京都大学は2月13日、広島大学と共同研究で、人工酵素「TALエフェクターヌクレアーゼ(Transcription Activator-Like Effector Nuclease:TALEN)」を作製し、それ用いたノックアウトラットを作製したほか、DNA鎖の「5'末端」から分解する酵素「エキソヌクレアーゼ(Exo1)」をTALENと一緒にラット受精卵に導入することで、遺伝子改変効率を約5倍高めることに成功したと発表した。
成果は、京大 医学研究科 附属動物実験施設の真下知士 特定准教授、同・金子武人 特定講師、広島大学の山本卓 教授らの研究グループによるもの。研究の詳細な内容は、2月13日付けで英国オンライン総合学術誌「Scientific Reports」に掲載された。
遺伝子を破壊(ノックアウト)した動物を活用することで、遺伝子の機能の解析が進められている。研究グループでもこれまでに、人工ヌクレアーゼ(核分解酵素)をラット受精卵に導入することにより、「Il2rg」や「Prkdc」といった遺伝子をノックアウトした免疫不全ラットを作製する遺伝子改変技術「ジンクフィンガーヌクレアーゼ(ZFN)」の開発に成功している。このZFN技術は現在、従来のES細胞を用いた遺伝子改変技術に比べて、短期間で、効率的に、さまざまな動物種(系統)に利用できる技術として注目されるようになってきたが、ZFN自体を研究者自身が作製することが難しく、多くの場合、業者から購入している状況だという。
こうした課題を解決する遺伝子改変技術として近年、「TALEN」に注目が集まってきているという。TALENは植物の病原細菌である「Xanthomonas(キサントモナス)」から発見されたDNA結合タンパク質「TALE」と、DNA切断ドメイン「FokI」を融合させた人工酵素であり、短期間でTALENプラスミドが作製できる点、標的DNA配列を自由に変更できる点など、ZFNよりも利便性の高い技術といわれている。
そこで研究グループは今回、ラット遺伝子を標的としたTALENを研究室で作製し、そのTALENをラット受精卵に導入することにより、ノックアウトラットの作製を行ったという。
具体的には、最初にメラニン色素の合成に関わる遺伝子で、動物では遺伝子が変異あるいは欠損すると体毛や皮膚が白くなる「色素欠乏症(アルビノ)」になる「ラットチロシナーゼ(Tyr)」を標的とするTALENプラスミドを作製した。
次に、ラット線維芽細胞「Rat-1」に作製したTALENプラスミドを「エレクトロポレーション法」にて導入することで、同細胞内のTyr遺伝子に数~数10bpの遺伝子変異を導入することに成功したという。
画像2(左)の(A)は、Rat-1とGFPを導入したRat-1細胞。(B)はSurveyor(Cel-1)ヌクレアーゼアッセイ法により確認された遺伝子変異。エキソヌクレアーゼ(Exo1)共発現により遺伝子変異導入率が上昇。画像3の(C)と(D)は、シークエンス法により確認された遺伝子変異 |
さらにラット受精卵にTALENとExo1メッセンジャーRNAを「マイクロインジェクション」により導入し、2細胞期胚からDNAを抽出したところ、遺伝子変異の導入率がTALEN単独の場合の5.6%と比べて、28.6%まで上昇することが確認されたという。
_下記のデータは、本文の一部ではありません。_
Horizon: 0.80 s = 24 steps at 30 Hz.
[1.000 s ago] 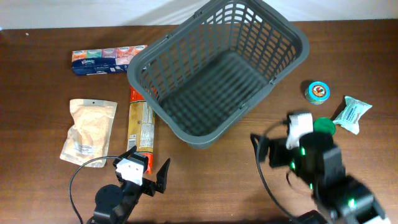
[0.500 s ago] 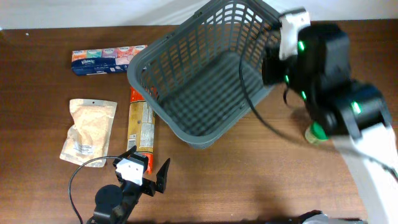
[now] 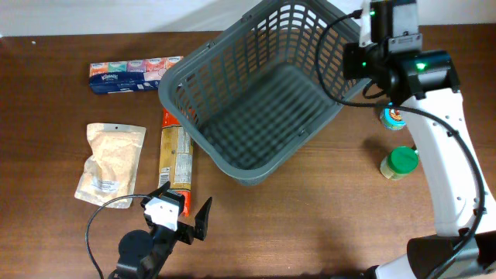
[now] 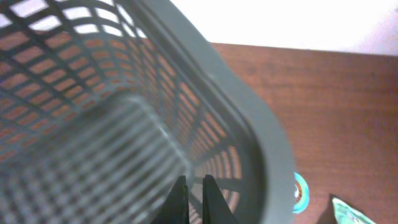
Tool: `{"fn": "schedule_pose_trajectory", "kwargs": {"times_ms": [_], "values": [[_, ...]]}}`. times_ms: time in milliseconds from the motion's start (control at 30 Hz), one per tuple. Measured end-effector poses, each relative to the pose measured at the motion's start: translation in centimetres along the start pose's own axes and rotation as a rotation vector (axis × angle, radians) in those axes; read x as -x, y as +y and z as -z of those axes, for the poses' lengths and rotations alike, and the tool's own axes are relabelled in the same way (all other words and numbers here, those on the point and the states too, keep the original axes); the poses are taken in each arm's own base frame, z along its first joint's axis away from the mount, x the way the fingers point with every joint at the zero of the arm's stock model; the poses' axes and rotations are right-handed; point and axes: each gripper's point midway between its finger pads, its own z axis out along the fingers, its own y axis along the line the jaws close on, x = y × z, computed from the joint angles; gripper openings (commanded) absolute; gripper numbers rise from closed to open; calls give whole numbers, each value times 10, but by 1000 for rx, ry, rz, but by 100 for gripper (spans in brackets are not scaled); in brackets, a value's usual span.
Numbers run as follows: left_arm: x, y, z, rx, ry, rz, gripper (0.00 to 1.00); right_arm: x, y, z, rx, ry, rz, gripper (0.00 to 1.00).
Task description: Pack container
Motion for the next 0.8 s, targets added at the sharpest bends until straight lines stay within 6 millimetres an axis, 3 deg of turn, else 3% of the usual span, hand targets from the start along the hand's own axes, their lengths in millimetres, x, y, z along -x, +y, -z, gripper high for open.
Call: {"fn": "schedule_pose_trajectory", "kwargs": {"times_ms": [167, 800], "values": [[0, 0, 0, 0, 0, 0, 99, -8, -10, -1, -16, 34, -7, 4], [3, -2, 0, -12, -14, -2, 99, -41, -11, 6, -14, 173, 35, 4]]}}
左がラット受精卵へマイクロインジェクション法によりTALENを導入(画像4)、右がSurveyorアッセイにより確認された遺伝子変異(画像5) |
そして最後にTALENとExo1をラット受精卵を共導入することで、Tyr遺伝子ノックアウトラット(アルビノ)が効率的に作製できることが示されたとしている。
なお研究グループでは今回開発された技術は、マウスやラット、そのほかのさまざまな動植物に利用することが可能であるため、今後、同技術を活用することで多数の遺伝子改変動物が作製されるようになり、その結果、先進的医学研究・創薬研究・再生医療研究などが発展することが期待できるとコメントしている。